Beautiful Soup

BeautifulSoup4 not reading local addresses

Bug #1407988 reported by Michael Courtney on 2015-01-06

This bug affects 1 person

Affects		Status	Importance	Assigned to	Milestone
	Beautiful Soup	Invalid	Undecided	Unassigned

Bug Description

When I try to create a soup of a locally stored HTML file with Beautiful Soup 4 I get raft of error messages which end with 'maximum recurison depth exceeded'.

The command BeautifulSoup(open("http://www.nytimes.com/")) creates a soup of that page

whereas if I download the file and send BeautifulSoup to the local address with

BeautifulSoup(open("file:///C:/The%20New%20York%20Times%20-%20Breaking%20News,%20World%20News%20%26%20Multimedia.html")

BeautifulSoup(open("C:/The%20New%20York%20Times%20-%20Breaking%20News,%20World%20News%20%26%20Multimedia.html")

I get the error messages.

I am using Python 3.4.2.

This error does not occur for Beautiful Soup 3.

Revision history for this message

Leonard Richardson (leonardr) wrote on 2015-06-24:

I can't duplicate this and I have a number of questions.

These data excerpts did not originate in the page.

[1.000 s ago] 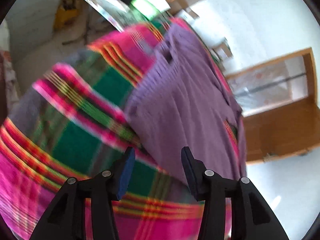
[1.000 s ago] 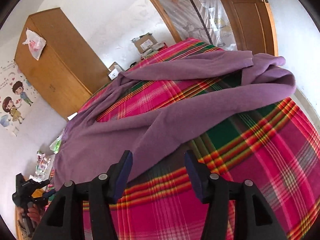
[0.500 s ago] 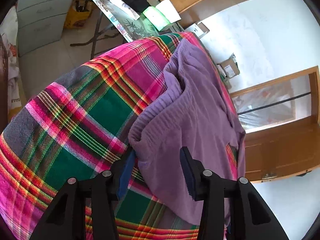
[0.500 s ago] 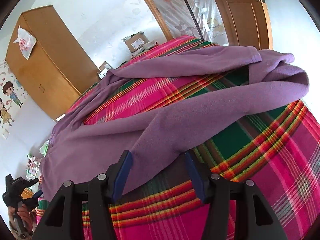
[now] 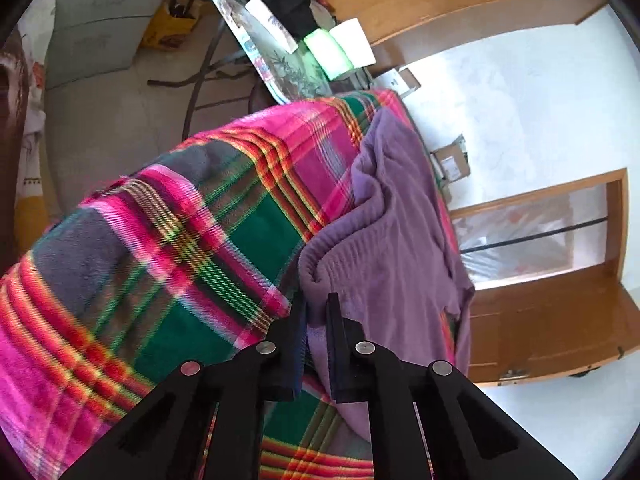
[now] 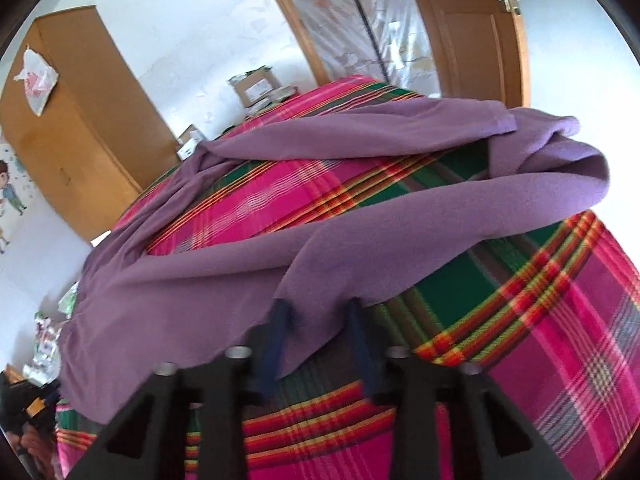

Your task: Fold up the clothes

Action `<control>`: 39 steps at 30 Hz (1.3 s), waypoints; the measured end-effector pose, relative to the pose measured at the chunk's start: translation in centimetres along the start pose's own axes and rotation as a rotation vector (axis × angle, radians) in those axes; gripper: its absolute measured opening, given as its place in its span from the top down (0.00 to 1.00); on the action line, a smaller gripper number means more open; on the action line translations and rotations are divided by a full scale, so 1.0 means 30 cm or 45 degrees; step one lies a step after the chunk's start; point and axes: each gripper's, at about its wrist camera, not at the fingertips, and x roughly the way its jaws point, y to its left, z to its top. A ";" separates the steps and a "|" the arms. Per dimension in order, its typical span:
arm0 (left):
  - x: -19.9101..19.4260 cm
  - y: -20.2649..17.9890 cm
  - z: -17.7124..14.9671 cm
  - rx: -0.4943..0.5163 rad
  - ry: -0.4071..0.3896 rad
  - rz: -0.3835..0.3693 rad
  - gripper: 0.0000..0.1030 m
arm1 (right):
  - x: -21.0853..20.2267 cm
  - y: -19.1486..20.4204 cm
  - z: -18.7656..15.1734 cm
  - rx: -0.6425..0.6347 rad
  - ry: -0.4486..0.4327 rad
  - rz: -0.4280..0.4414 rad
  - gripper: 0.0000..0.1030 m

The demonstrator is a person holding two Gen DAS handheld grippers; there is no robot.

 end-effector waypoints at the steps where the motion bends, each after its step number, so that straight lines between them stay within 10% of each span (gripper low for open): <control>1: -0.012 0.000 -0.002 0.006 -0.004 -0.017 0.91 | -0.002 -0.001 -0.002 0.001 -0.003 -0.006 0.82; 22: -0.143 0.060 -0.054 -0.018 -0.043 -0.140 0.92 | -0.209 -0.020 -0.058 0.037 -0.149 0.126 0.96; 39: -0.305 0.172 -0.111 0.060 -0.151 -0.041 1.00 | -0.253 -0.070 -0.136 0.014 -0.079 0.119 0.95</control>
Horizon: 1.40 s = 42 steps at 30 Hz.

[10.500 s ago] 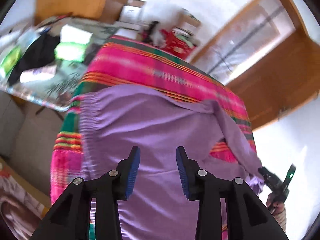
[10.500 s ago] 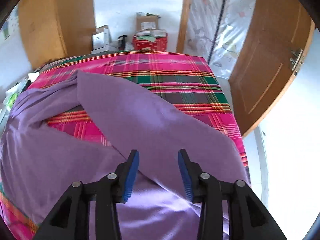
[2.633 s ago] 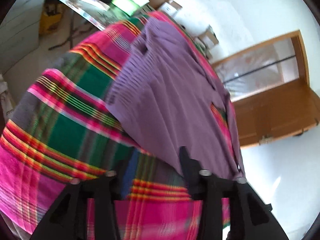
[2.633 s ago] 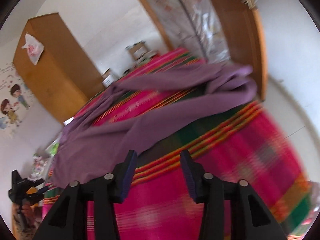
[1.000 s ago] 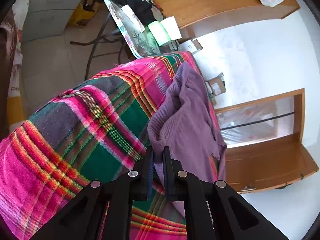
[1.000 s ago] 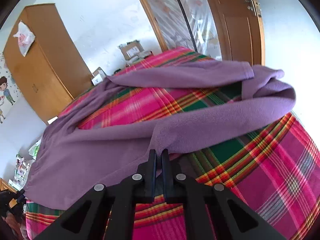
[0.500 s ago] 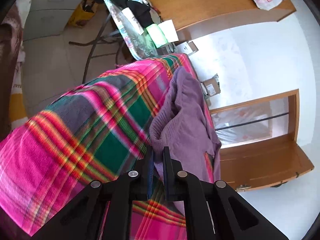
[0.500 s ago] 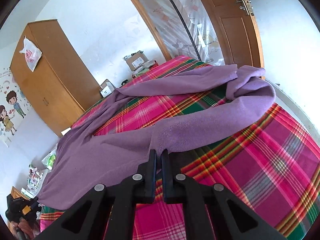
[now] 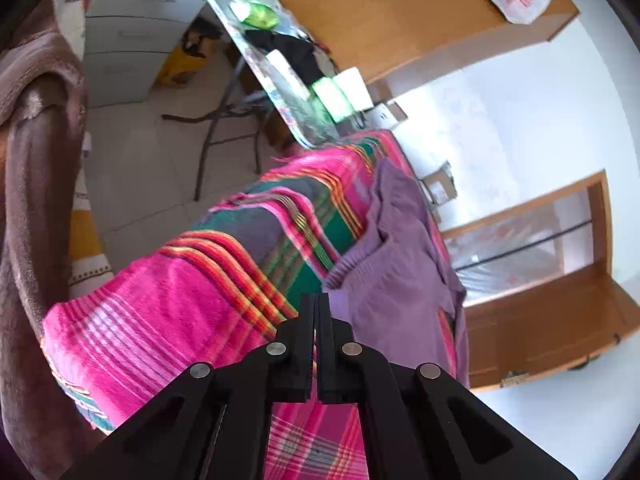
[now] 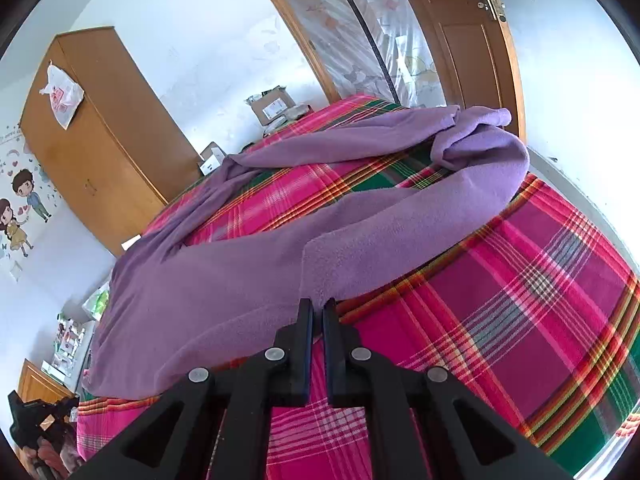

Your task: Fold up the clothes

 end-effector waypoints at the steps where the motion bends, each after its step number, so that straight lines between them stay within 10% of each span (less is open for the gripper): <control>1: 0.007 -0.010 -0.004 0.025 0.019 0.001 0.99 | -0.001 0.009 0.000 -0.021 0.007 -0.010 0.95; 16: 0.169 -0.064 -0.004 0.097 0.197 0.013 0.59 | -0.120 0.090 0.060 -0.110 -0.104 -0.171 0.71; 31: 0.207 -0.054 0.015 0.011 0.185 -0.086 0.56 | 0.509 0.942 0.257 -0.889 0.252 0.359 0.64; 42: 0.205 -0.072 0.015 0.113 0.198 -0.064 0.56 | 0.797 1.500 0.123 -1.466 0.360 0.528 0.56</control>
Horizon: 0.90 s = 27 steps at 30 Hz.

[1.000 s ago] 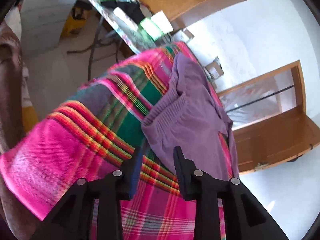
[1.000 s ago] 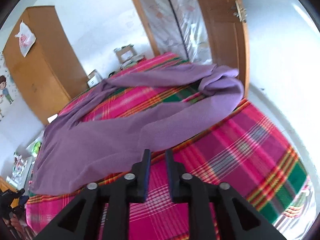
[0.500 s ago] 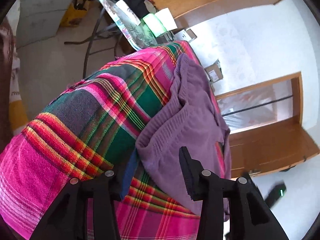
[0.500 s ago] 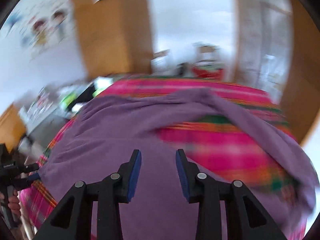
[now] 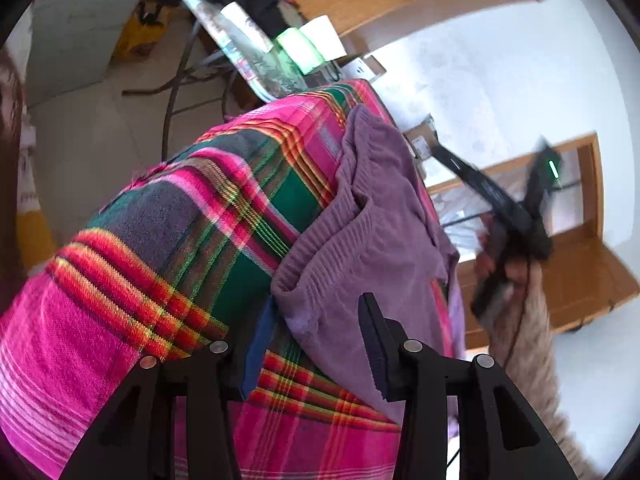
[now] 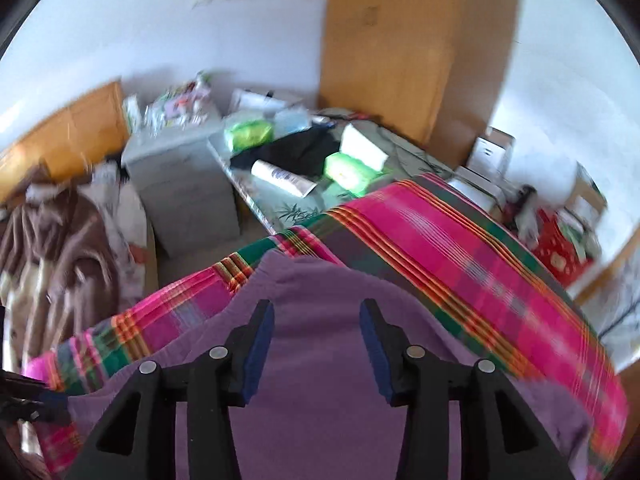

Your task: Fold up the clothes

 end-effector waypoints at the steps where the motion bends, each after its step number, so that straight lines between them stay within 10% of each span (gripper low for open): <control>1: 0.000 -0.005 0.001 0.021 -0.005 0.015 0.56 | 0.036 0.020 0.015 -0.042 0.020 0.016 0.54; 21: 0.021 -0.015 0.045 0.086 -0.025 0.036 0.52 | 0.371 0.125 0.091 -0.399 0.220 0.115 0.52; 27: 0.018 -0.018 0.041 0.104 -0.012 0.038 0.52 | 0.359 0.120 0.092 -0.302 0.201 0.095 0.84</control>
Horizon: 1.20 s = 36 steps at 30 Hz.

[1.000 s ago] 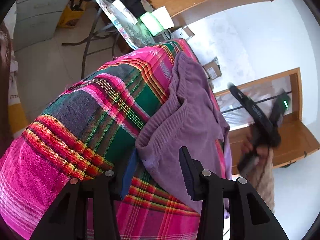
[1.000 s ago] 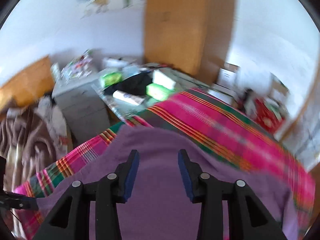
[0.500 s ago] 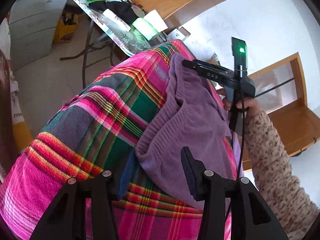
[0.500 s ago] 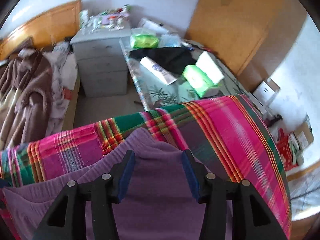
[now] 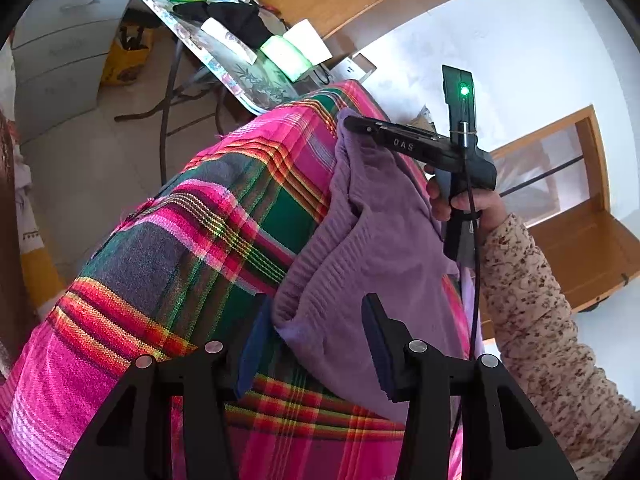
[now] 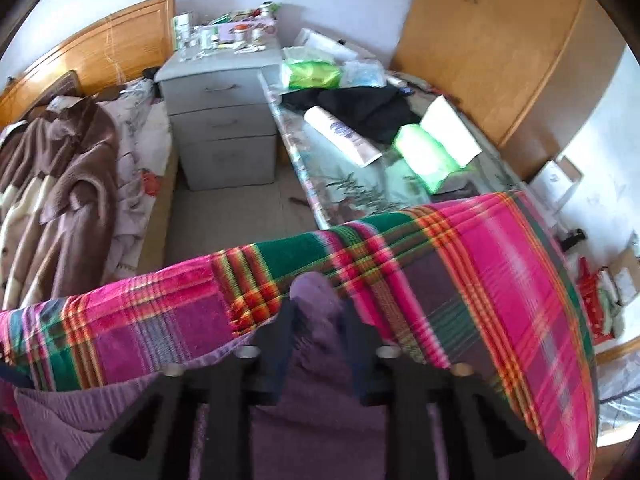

The core of the problem: I don't understand what your open() function does. You're using it like normal Python open() but it's acting more like urllib.urlopen(). Normal Python open() can't open http: or file: URLs. I'm not a Python 3 expert but that doesn't seem to have changed. Maybe it's different on Windows?

If you still have your saved copy of the file, please upload it as an attachment to this issue. The New York Times home page is one of the fastest-changing web pages in the world, and if the problem is caused by bad markup, that markup is probably long gone.

It would also be useful to see the raft of error messages you mentioned. This would help me determine if the problem is a problem with markup, a problem with your open(), or the Beautiful Soup constructor.

I would also like to know which parser backend you are using. Try passing 'html.parser', 'lxml', and 'html5lib' as the second argument to the BeautifulSoup constructor, and tell me if they all have the same problem.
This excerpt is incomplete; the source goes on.